I was conversing with The Lovely and Fabulous Tyler M. Davenport last night after dinner when the topic of general environmental awareness came up. By “environmental awareness” I don’t mean the necessity of caring for the earth, or the sense people have of global warming, the evils of Styrofoam, or gas mileage as it relates to the ozone layer; when I say “he is environmentally aware” I mean the person in question could tell you SOMETHING (ANYTHING!) in detail about the immediate environment he traversed on his one-block walk to the coffee shop.
It could be anything – how many cracks were in the sidewalk, a particularly large lump of gum stuck to a phone pole, what sort of tree drooped out over the road at the stop sign – that kind of thing. It’s like being “streetwise”, but in the suburbs.
Most people don’t have this skill. They go blazing by staring at a phone, an ipod, or their shoes and never notice what’s going on in the natural world around them. Not me though. Nope. I’m paying attention. I'm environmentally aware. This morning I was nearing my office, greenspace blazing by at 60mph when I slowed at a stoplight and noticed something interesting, and somewhat out-of-place, directly to my right.
It was two gigantic, black vultures, sitting primly on the freshly-mown, golfcourse-quality, green sward at the crosswalk. There was no sign of any sort of carrion, death, war, blood, or mayhem. The birds had no apparent injuries; they were just sitting back on their great, dark, macabre haunches, looking at each other calmly; as if waiting on the light to change. Anyone walking by on the sidewalk could easily have reached out and patted them on their ugly, naked heads.

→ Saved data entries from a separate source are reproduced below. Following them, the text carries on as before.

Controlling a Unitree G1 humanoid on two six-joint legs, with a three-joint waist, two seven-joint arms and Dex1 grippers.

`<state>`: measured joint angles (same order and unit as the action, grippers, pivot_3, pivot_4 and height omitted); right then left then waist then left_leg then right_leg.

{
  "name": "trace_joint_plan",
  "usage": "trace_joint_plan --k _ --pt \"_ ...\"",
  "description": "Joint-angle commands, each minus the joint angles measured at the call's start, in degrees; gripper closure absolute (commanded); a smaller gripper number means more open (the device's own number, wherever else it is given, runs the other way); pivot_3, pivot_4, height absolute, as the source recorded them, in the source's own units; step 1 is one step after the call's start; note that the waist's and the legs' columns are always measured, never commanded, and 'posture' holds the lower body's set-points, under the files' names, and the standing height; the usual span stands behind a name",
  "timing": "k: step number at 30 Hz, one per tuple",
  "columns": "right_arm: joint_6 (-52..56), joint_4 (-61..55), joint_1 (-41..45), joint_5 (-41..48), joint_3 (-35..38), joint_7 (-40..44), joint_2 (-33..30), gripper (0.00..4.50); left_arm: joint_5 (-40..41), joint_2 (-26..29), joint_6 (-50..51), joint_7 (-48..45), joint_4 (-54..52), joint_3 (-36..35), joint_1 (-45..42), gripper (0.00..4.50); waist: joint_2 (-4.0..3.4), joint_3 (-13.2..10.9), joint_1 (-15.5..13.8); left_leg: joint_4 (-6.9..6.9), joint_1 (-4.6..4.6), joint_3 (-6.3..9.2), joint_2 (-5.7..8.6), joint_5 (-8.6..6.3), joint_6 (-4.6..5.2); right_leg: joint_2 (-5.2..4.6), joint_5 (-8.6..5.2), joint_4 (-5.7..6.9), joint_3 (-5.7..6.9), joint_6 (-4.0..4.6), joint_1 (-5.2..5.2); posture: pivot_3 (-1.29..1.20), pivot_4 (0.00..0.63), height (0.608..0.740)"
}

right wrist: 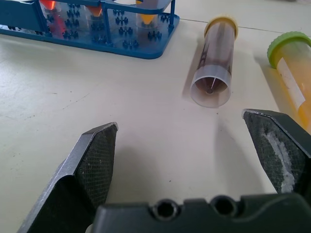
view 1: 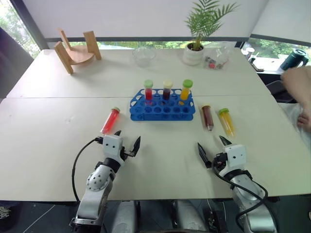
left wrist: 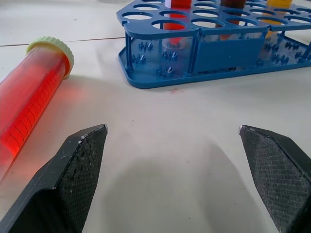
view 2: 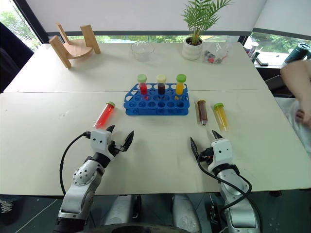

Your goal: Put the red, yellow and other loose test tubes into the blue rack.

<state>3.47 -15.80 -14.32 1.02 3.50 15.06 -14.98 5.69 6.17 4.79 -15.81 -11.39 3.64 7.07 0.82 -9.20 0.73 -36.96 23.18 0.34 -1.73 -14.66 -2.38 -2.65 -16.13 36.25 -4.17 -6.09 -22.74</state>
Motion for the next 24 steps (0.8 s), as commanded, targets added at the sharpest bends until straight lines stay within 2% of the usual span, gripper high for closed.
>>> trace_joint_plan --k 1,24 --pt "0.0 -2.0 -0.1 0.7 0.2 -0.1 0.2 0.00 0.1 -0.3 0.5 0.0 0.1 1.2 1.0 0.04 0.00 0.0 0.0 0.00 0.00 0.00 0.00 0.00 0.00 0.00 0.00 0.00 0.00 0.00 0.00 0.00 0.150 0.740" --pt "0.3 -2.1 0.1 0.7 0.2 0.0 -0.1 0.00 0.2 -0.6 1.3 -0.1 -0.6 1.3 1.5 0.04 0.00 0.0 0.0 0.00 0.00 0.00 0.01 0.00 0.00 0.01 0.00 0.00 0.00 -0.01 0.01 0.00 0.150 0.740"
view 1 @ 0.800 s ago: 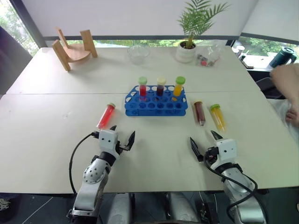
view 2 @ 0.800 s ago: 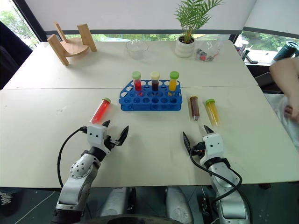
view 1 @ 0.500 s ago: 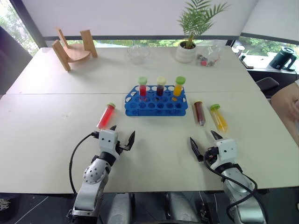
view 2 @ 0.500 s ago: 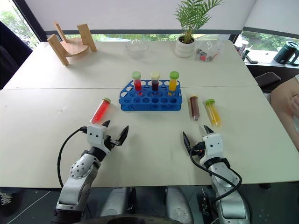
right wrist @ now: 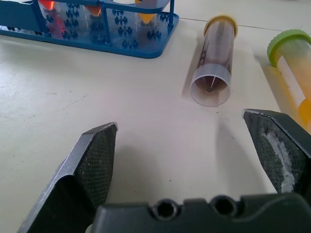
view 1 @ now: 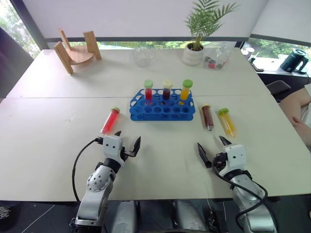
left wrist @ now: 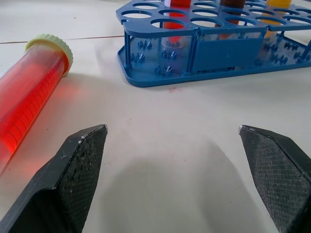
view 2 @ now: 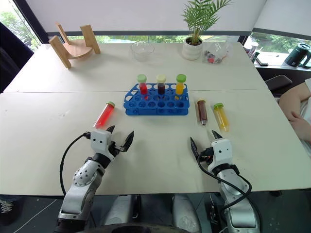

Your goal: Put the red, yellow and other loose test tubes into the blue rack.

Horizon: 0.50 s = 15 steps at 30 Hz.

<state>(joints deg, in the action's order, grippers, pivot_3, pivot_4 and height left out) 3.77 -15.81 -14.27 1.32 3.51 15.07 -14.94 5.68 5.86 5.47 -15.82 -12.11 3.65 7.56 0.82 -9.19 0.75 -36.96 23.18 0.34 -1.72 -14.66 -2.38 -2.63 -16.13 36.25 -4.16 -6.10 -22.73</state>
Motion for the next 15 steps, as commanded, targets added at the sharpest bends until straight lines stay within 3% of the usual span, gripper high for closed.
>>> trace_joint_plan --k 1,9,11,15 --pt "0.0 -2.1 0.1 0.4 0.2 0.0 -0.1 0.00 0.2 -0.3 0.6 -0.1 0.1 1.2 1.0 0.04 0.00 0.0 0.0 0.00 0.00 0.00 0.00 0.00 0.00 0.00 0.00 0.00 0.00 0.00 0.00 0.00 0.150 0.740" --pt "1.2 -4.1 -0.1 0.6 0.4 0.7 -1.0 0.00 0.3 0.6 1.3 -0.8 -1.1 1.3 0.4 0.04 -0.01 0.0 0.0 -0.01 0.00 0.00 0.00 0.00 0.00 0.01 0.00 0.00 0.00 -0.01 0.01 0.00 0.150 0.740" --pt "4.6 -8.0 -0.2 0.3 1.0 1.8 -3.0 0.00 1.9 3.1 4.3 -3.6 -3.8 0.9 -0.7 0.04 -0.01 0.0 0.0 -0.01 0.00 0.00 0.00 0.00 0.00 0.01 0.00 0.00 0.00 0.00 0.00 0.00 0.150 0.740" --pt "28.3 -20.8 7.4 6.2 6.6 5.0 -11.2 0.00 14.7 15.6 18.8 -17.2 -14.8 -2.1 -6.1 0.04 0.00 -0.2 0.3 -0.08 0.16 0.01 -0.04 0.01 0.00 0.06 0.04 0.12 0.01 0.04 -0.24 0.00 0.150 0.740"
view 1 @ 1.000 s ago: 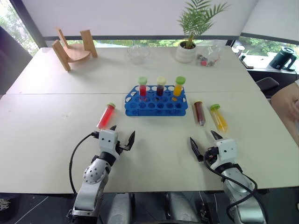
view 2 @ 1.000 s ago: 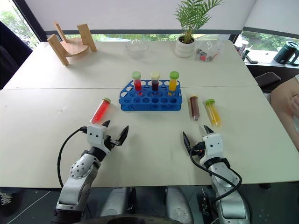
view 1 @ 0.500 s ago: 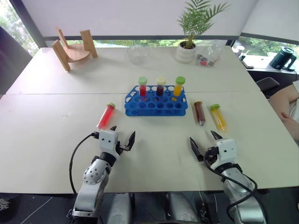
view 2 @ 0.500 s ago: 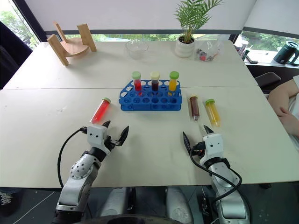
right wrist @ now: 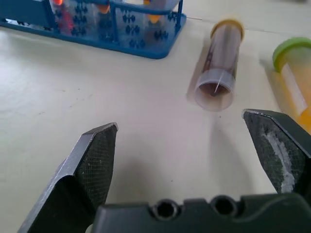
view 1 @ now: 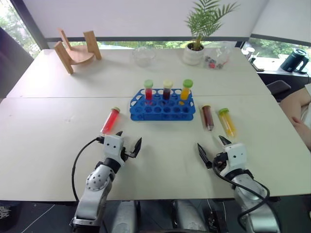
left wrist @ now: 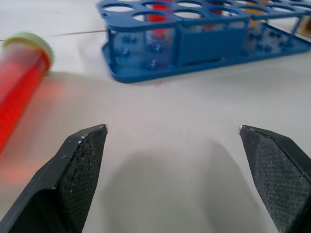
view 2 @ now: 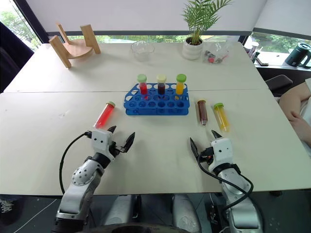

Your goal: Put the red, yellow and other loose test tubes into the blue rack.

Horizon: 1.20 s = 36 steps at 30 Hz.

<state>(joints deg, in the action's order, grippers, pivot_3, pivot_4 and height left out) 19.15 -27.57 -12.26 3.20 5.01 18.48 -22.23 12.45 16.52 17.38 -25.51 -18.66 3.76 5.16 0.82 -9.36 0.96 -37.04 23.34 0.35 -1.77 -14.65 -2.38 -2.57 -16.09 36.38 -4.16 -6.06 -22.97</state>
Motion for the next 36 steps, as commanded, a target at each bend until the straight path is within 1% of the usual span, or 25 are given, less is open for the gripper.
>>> trace_joint_plan --k 1,4,6,8,9,11,14,16,18,19,21,23,25,30,33,34,35,36 --pt "19.4 -10.4 8.5 6.8 6.8 2.4 -6.0 0.00 11.1 7.9 9.6 -9.9 -9.4 -3.6 -5.5 0.04 -0.02 0.0 0.1 -0.02 0.02 0.00 -0.02 0.01 -0.01 0.00 0.03 0.03 0.00 0.05 -0.03 0.00 0.150 0.740" --pt "39.3 -10.6 19.8 14.0 10.8 5.9 -13.2 0.00 20.4 16.9 16.6 -18.0 -10.6 -8.1 -11.4 0.04 0.04 -0.1 0.1 -0.08 -0.06 0.01 -0.03 0.01 0.00 0.01 0.05 0.07 0.02 0.08 0.05 0.00 0.150 0.740" --pt "51.6 -7.0 28.9 17.0 10.8 8.0 -18.8 0.00 25.3 22.8 19.9 -24.1 -8.9 -10.4 -16.2 0.04 0.00 -0.1 0.1 -0.06 -0.06 0.03 -0.04 0.01 0.00 0.03 0.05 0.06 0.07 0.08 0.05 0.00 0.150 0.740" --pt "63.6 -0.7 38.8 20.2 9.0 10.7 -22.8 0.00 28.2 28.4 21.6 -30.8 -6.2 -11.1 -20.4 0.04 0.02 -0.2 0.1 0.01 0.04 0.02 -0.03 0.01 0.02 0.04 0.04 0.04 0.07 0.07 -0.11 0.00 0.150 0.740" --pt "67.7 2.5 42.9 21.4 7.7 11.7 -24.0 0.00 29.2 30.3 22.1 -33.4 -5.1 -11.1 -22.0 0.04 0.01 -0.2 0.1 0.07 0.10 0.01 -0.02 0.00 0.03 0.05 0.04 0.01 0.07 0.07 -0.19 0.00 0.150 0.740" --pt "72.5 10.7 50.6 21.9 3.7 12.3 -26.0 0.00 30.8 33.7 23.1 -38.3 -2.9 -10.7 -25.2 0.04 0.02 -0.2 0.1 0.08 0.11 -0.02 -0.02 -0.06 0.15 0.05 0.04 0.00 0.07 0.07 -0.21 0.00 0.150 0.740" --pt "73.4 23.1 59.5 21.7 -4.1 13.3 -28.0 0.00 30.5 36.8 22.4 -44.1 -0.1 -9.2 -28.9 0.04 0.06 -0.3 0.2 0.15 0.15 -0.07 -0.02 -0.17 0.33 0.04 0.03 -0.10 0.07 0.05 -0.25 0.00 0.150 0.740" --pt "73.2 28.6 63.6 21.7 -10.0 15.4 -29.1 0.00 29.6 37.7 21.3 -46.4 1.0 -8.3 -30.3 0.04 0.02 -0.5 0.3 0.14 0.19 -0.15 -0.01 -0.20 0.38 0.03 0.02 -0.10 0.04 0.00 -0.30 0.00 0.150 0.740" --pt "69.6 35.0 66.7 19.8 -16.7 17.4 -29.5 0.00 29.1 37.7 20.8 -47.4 1.8 -7.7 -31.9 0.04 0.02 -0.5 0.2 0.15 0.37 -0.15 -0.01 -0.21 0.39 0.03 0.02 -0.11 0.04 -0.04 -0.46 0.00 0.150 0.740" --pt "67.3 38.6 68.1 18.6 -19.3 18.3 -29.3 0.00 29.1 37.5 20.8 -47.6 1.9 -7.6 -32.5 0.04 0.04 -0.5 0.2 0.14 0.38 -0.15 -0.01 -0.23 0.43 0.03 0.10 -0.11 0.04 -0.24 -0.47 0.00 0.150 0.740" --pt "63.0 44.6 70.6 16.1 -23.5 20.0 -28.5 0.00 29.9 37.0 21.1 -47.2 1.7 -8.3 -33.2 0.04 0.03 -0.5 0.2 0.12 0.52 -0.15 -0.01 -0.24 0.45 0.03 0.11 -0.12 0.05 -0.26 -0.58 0.00 0.150 0.740" --pt "59.3 50.5 72.8 13.9 -26.8 22.0 -27.5 0.00 30.4 36.8 21.6 -46.7 1.3 -8.7 -33.4 0.04 0.01 -0.5 0.2 0.03 0.81 -0.15 0.00 -0.23 0.44 0.03 0.13 -0.08 0.05 -0.30 -0.81 0.00 0.150 0.740" --pt "55.0 56.7 74.5 11.2 -29.4 23.7 -26.1 0.00 30.4 36.9 21.6 -46.3 0.4 -8.9 -33.0 0.04 0.01 -0.5 0.2 -0.04 1.05 -0.16 0.00 -0.22 0.43 0.03 0.26 -0.02 0.04 -0.54 -1.06 0.00 0.150 0.740" --pt "48.1 67.3 77.0 5.9 -32.9 28.4 -22.8 0.00 30.9 36.9 22.0 -44.6 -1.6 -10.2 -31.6 0.04 0.00 -0.5 0.3 -0.07 1.15 -0.20 0.00 -0.20 0.39 0.03 0.27 0.21 0.02 -0.55 -1.32 0.00 0.150 0.740" --pt "45.2 71.7 77.8 3.3 -33.3 30.3 -21.2 0.78 31.3 36.8 22.0 -43.3 -2.4 -10.8 -31.1 0.00 0.01 -0.5 0.4 -0.14 1.11 -0.21 0.00 -0.16 0.33 0.04 0.27 0.42 0.02 -0.55 -1.35 0.00 0.150 0.740" --pt "44.4 72.9 78.1 2.5 -33.2 30.9 -20.7 1.20 31.4 36.9 22.0 -42.9 -2.6 -11.0 -31.0 0.00 0.01 -0.5 0.4 -0.19 1.08 -0.21 0.00 -0.16 0.32 0.04 0.27 0.53 0.01 -0.54 -1.35 0.00 0.150 0.740" --pt "43.8 73.9 78.4 1.8 -33.1 31.4 -20.3 1.72 31.5 36.8 22.0 -42.6 -2.7 -11.1 -30.8 0.00 0.01 -0.5 0.4 -0.21 1.07 -0.20 0.00 -0.14 0.29 0.05 0.26 0.60 0.01 -0.54 -1.35 0.00 0.150 0.740" --pt "43.4 74.6 78.6 1.2 -33.0 31.9 -20.1 2.34 31.7 36.8 22.1 -42.4 -2.9 -11.3 -30.6 0.00 0.01 -0.5 0.4 -0.25 1.04 -0.20 0.00 -0.13 0.27 0.04 0.26 0.67 0.01 -0.54 -1.34 0.00 0.150 0.740"
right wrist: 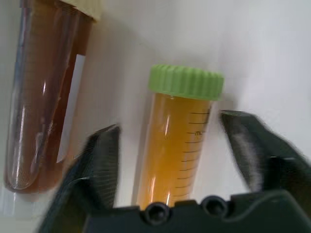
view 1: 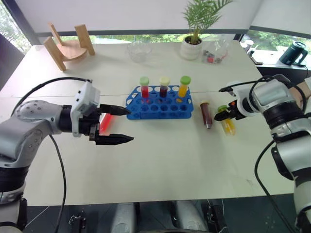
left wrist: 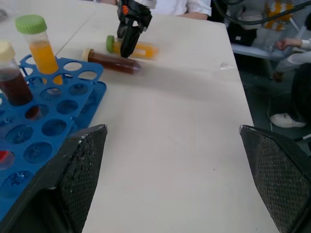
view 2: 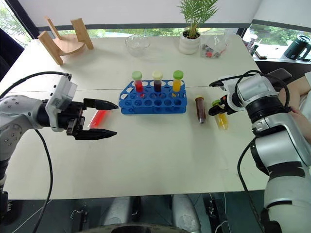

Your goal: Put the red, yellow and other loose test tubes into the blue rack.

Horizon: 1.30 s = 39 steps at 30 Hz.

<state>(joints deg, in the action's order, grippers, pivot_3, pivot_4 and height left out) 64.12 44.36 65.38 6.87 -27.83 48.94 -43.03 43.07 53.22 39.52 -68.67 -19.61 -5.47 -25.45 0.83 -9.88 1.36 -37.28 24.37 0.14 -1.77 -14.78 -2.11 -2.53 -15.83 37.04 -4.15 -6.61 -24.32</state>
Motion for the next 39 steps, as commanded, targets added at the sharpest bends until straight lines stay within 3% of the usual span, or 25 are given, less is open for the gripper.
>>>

Three thoughts immediately ran through my warped mind:
1. "I wonder if they’re going to mate” (which is definitely something I’d pop popcorn for)
2. “They’re waiting on a fat jogger to come lumbering by and keel over”
3. “I wonder if these are the two mythological vultures from our family’s oral history that purportedly laid Granddad and Beau on a stump for the sun to hatch.”
But, I think the real lesson here is simply this: you don’t have to fear the reaper.
Unless you’re jogging in Alpharetta.